**Exercise description:** Would you retype the whole listing exactly, leaving its pictures out?

**Information shown:**
----------

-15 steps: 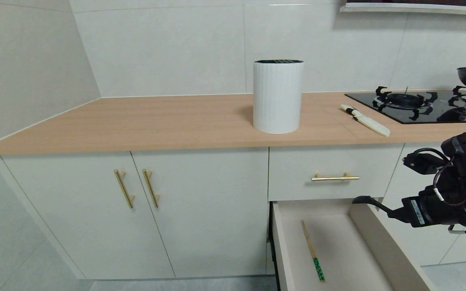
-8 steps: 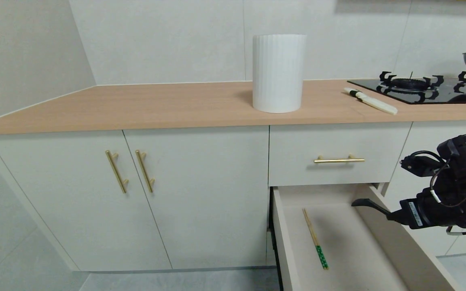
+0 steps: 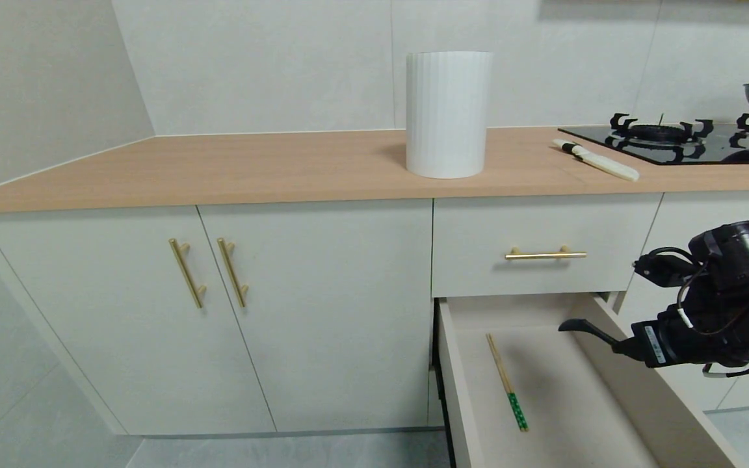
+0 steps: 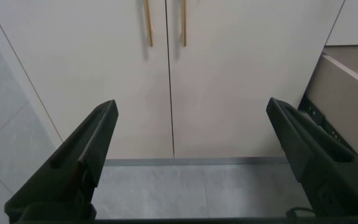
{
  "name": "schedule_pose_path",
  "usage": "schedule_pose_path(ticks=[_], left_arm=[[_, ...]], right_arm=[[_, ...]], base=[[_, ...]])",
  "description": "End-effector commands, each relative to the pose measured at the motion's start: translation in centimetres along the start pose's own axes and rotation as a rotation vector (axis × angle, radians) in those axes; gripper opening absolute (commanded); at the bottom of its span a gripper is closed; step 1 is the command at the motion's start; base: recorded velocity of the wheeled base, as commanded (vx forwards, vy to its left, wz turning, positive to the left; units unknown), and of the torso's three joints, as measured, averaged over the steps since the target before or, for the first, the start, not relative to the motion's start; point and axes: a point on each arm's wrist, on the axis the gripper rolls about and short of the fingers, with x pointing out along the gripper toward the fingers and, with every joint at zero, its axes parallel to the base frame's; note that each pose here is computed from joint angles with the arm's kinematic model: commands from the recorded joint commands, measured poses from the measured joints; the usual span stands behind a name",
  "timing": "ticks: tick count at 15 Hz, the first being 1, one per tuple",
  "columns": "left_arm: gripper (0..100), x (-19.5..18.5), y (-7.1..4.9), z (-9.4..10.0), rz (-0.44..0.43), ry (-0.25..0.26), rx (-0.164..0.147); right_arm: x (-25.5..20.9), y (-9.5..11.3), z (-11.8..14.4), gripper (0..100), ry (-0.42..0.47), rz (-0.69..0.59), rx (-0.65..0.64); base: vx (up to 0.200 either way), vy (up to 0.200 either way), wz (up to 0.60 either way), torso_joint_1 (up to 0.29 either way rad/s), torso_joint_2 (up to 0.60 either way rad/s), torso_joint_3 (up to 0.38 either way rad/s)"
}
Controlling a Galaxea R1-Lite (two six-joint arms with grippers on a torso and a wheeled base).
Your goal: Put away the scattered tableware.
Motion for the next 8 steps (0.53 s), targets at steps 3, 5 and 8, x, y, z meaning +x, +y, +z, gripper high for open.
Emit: schedule_pose_path(ticks=[3, 5, 8], left_arm=[[100, 0.0, 0.0, 0.0, 0.001, 0.000, -0.001], [100, 0.0, 0.0, 0.0, 0.001, 0.000, -0.001], [100, 0.0, 0.0, 0.0, 0.001, 0.000, 0.000]], right_arm=[[6.5, 0.1, -0.3, 0, 0.028, 0.022, 0.100], [10.4, -0.2, -1.0, 0, 0.026, 0.020, 0.151], [14.5, -0.6, -2.7, 0, 0.060, 0.001, 0.156]], base=[[0.000, 0.000, 0.00, 0.000, 0.00, 0.000], [0.000, 0.000, 0.00, 0.000, 0.00, 0.000], [0.000, 0.000, 0.00, 0.000, 0.00, 0.000]])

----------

**Solution to the exercise:**
-15 steps: 
-8 steps: 
+0 steps: 
+0 steps: 
{
  "name": "schedule_pose_path",
  "usage": "schedule_pose_path(ticks=[_], left_arm=[[_, ...]], right_arm=[[_, ...]], base=[[_, ...]])",
  "description": "End-effector commands, each relative to the pose measured at the motion's start: translation in centimetres along the start pose's own axes and rotation as a rotation vector (axis × angle, radians) in those axes; gripper opening absolute (commanded); at the bottom of its span a gripper is closed; step 1 is the command at the motion's start; base: recorded velocity of the wheeled base, as commanded (vx forwards, vy to its left, wz turning, positive to the left; units unknown), and of the torso's three joints, as measured, averaged over the steps since the target before or, for the first, the start, not relative to the motion's start; point and axes: a point on each arm's wrist, on the axis the gripper rolls about and short of the fingers, with x pointing out along the gripper toward the fingers and, with every joint at zero, its axes parallel to the base frame's; note that each pose here is computed from joint angles with the arm's kinematic model: commands from the recorded joint commands, measured poses from the measured joints; the usual span stands behind a name",
  "timing": "ticks: tick count at 15 Hz, the first being 1, one per tuple",
  "columns": "left_arm: gripper (0..100), x (-19.5..18.5), y (-7.1..4.9), z (-9.4..10.0), rz (-0.44..0.43), ry (-0.25..0.26), rx (-0.164..0.147); right_arm: x (-25.5..20.9), y (-9.5..11.3), z (-11.8..14.4), gripper (0..100), ry (-0.42..0.47), rz (-0.69..0.59), rx (-0.65..0.64); base: vx (up to 0.200 either way), vy (up to 0.200 either way), wz (up to 0.60 either way), torso_joint_1 (up to 0.29 either way rad/s), torso_joint_2 (up to 0.60 either way rad/s), torso_joint_3 (up to 0.38 either way rad/s)"
}
Controlling a Galaxea R1-Lite (two six-joint arms with grippers on a torso and a wheeled base).
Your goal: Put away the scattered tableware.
Motion for the next 8 steps (0.53 s), targets at steps 3, 5 and 8, x, y, z meaning +x, +y, +z, gripper high for open.
Emit: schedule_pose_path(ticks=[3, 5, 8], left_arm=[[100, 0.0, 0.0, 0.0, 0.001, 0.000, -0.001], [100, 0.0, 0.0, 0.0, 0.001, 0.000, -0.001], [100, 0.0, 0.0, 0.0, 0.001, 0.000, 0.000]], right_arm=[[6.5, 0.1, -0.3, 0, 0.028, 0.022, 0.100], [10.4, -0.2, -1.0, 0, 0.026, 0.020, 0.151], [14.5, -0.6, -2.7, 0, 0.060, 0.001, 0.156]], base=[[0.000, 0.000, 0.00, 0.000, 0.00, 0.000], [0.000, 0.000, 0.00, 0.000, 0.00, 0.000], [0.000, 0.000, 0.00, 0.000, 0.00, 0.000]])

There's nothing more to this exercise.